Kegiatan awal: Guru menyapa dengan salam dan doa bersama. Mengecek kehadiran dan kesiapan belajar. Guru memperlihatkan gambar Garuda Pancasila dan menanyakan apa yang mereka ketahui tentangnya. Guru menyampaikan tujuan pembelajaran hari ini yaitu memahami simbol dan makna sila 1 dan 2 Pancasila, serta mengingatkan bahwa kita akan belajar seru dan bermakna. Pertanyaan pemantik: 'Siapa yang tahu apa saja isi Pancasila?'
Memahami: Peserta didik mengamati gambar Garuda Pancasila dan mendengarkan penjelasan guru tentang simbol dan bunyi setiap sila. Mereka diajak menghubungkan simbol bintang dengan Ketuhanan Yang Maha Esa dan rantai dengan kemanusiaan yang adil dan beradab melalui cerita pendek atau video.
Mengaplikasi: Dalam kelompok kecil, peserta didik mendiskusikan contoh perilaku yang mencerminkan sila pertama dan kedua di lingkungan madrasah dan rumah. Mereka menuliskan hasil diskusinya di lembar kerja yang telah disediakan.

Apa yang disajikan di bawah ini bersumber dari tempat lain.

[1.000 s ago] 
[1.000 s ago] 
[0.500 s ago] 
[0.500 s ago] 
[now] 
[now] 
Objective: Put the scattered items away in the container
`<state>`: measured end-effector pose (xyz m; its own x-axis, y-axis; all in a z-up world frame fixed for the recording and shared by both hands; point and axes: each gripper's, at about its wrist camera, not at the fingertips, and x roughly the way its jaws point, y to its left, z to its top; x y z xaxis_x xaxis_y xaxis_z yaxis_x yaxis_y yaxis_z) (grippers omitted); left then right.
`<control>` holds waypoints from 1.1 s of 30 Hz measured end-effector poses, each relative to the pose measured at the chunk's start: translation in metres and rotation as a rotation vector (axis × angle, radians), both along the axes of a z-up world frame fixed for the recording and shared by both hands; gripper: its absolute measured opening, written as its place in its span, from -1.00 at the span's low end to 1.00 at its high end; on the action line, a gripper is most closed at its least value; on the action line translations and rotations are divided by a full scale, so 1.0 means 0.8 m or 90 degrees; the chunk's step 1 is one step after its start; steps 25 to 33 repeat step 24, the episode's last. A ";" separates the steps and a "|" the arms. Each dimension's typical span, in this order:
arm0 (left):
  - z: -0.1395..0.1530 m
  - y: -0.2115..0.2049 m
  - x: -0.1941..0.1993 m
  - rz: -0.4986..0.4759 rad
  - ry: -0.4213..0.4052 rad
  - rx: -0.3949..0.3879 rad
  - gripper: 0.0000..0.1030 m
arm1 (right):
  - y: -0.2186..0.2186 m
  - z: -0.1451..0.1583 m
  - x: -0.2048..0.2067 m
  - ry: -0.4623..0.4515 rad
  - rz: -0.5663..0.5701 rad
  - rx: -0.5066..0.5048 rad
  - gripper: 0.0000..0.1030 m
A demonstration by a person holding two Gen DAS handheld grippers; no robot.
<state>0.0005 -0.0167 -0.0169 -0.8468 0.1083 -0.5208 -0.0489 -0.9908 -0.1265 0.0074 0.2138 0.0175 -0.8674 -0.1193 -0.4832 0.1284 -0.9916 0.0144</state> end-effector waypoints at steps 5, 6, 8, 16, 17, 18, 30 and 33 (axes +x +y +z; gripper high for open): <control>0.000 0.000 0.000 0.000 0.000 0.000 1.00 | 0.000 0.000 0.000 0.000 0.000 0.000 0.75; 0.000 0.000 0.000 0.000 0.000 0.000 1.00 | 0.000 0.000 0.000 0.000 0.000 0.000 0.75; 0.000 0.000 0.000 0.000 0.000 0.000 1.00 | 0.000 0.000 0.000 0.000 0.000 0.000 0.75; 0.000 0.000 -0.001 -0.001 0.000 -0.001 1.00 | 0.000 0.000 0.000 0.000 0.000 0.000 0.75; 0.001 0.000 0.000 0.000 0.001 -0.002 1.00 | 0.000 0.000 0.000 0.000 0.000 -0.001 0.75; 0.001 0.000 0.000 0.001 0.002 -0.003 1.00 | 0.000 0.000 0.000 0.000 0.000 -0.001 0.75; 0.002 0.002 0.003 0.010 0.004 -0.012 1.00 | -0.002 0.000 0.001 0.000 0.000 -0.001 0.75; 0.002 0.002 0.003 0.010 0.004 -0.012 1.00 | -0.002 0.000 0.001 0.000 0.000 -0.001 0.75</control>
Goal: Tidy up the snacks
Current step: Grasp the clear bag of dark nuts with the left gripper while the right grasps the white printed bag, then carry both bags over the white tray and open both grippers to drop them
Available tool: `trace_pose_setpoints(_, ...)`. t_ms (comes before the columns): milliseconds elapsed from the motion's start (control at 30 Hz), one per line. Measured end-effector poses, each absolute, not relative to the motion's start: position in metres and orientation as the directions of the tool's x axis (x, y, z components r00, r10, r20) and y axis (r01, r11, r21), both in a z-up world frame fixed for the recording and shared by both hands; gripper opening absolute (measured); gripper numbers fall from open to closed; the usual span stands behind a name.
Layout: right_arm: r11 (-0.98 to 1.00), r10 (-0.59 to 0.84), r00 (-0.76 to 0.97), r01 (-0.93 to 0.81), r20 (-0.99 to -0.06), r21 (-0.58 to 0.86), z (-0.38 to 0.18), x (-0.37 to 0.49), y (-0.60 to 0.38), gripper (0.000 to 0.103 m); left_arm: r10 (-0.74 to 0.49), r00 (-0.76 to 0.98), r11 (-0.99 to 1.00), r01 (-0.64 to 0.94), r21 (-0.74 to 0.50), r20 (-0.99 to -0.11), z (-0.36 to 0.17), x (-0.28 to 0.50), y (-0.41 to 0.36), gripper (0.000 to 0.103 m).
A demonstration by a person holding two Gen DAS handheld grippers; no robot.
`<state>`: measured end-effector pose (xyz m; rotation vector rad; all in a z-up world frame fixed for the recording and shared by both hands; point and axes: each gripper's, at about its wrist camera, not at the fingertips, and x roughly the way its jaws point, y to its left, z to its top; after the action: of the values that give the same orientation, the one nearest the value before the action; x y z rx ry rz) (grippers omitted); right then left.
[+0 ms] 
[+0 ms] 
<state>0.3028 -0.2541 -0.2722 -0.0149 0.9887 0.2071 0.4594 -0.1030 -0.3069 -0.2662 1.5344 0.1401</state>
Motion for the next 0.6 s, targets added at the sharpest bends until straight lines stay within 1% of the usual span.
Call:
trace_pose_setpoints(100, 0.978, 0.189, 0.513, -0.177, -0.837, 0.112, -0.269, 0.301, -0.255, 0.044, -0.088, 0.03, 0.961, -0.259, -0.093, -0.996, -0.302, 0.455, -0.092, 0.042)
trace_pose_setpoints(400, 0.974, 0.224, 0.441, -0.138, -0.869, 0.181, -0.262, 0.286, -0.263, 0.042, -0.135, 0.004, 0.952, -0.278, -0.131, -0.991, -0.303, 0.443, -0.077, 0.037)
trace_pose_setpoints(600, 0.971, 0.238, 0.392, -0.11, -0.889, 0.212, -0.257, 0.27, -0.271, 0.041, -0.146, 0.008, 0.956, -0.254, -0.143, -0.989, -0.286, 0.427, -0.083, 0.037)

Merefleksi: Setiap kelompok mempresentasikan hasil diskusinya. Guru memberikan umpan balik positif dan penguatan materi tentang makna sila pertama dan kedua, serta mengaitkannya dengan pentingnya toleransi beragama dan saling menolong. Guru memberi apresiasi atas keberanian dan ide-ide yang disampaikan.
Penutup: Bersama-sama menyimpulkan makna sila 1 dan 2. Guru memberikan pujian atas partisipasi aktif peserta didik. Peserta didik diajak menyanyikan lagu 'Garuda Pancasila' dengan semangat. Guru mengingatkan untuk selalu menerapkan nilai Pancasila dalam kehidupan. Doa penutup.
Tujuan: Menjelaskan makna sila ketiga, keempat, dan kelima Pancasila dengan contoh perilaku sehari-hari.
Kegiatan awal: Guru menyapa dan mengajak berdoa. Mengulas singkat pembelajaran sebelumnya tentang sila 1 dan 2. Guru menyampaikan tujuan pembelajaran yaitu memahami makna sila 3, 4, dan 5 Pancasila, dan bahwa kita akan memecahkan masalah bersama. Pertanyaan pemantik: 'Bagaimana ya kalau di kelas kita tidak ada persatuan?'
Memahami: Peserta didik diajak mengamati skenario atau cerita pendek tentang konflik di kelas atau lingkungan sekitar. Mereka diminta mengidentifikasi masalah dan mencari solusi yang sesuai dengan nilai-nilai Pancasila, khususnya sila persatuan, kerakyatan, dan keadilan sosial.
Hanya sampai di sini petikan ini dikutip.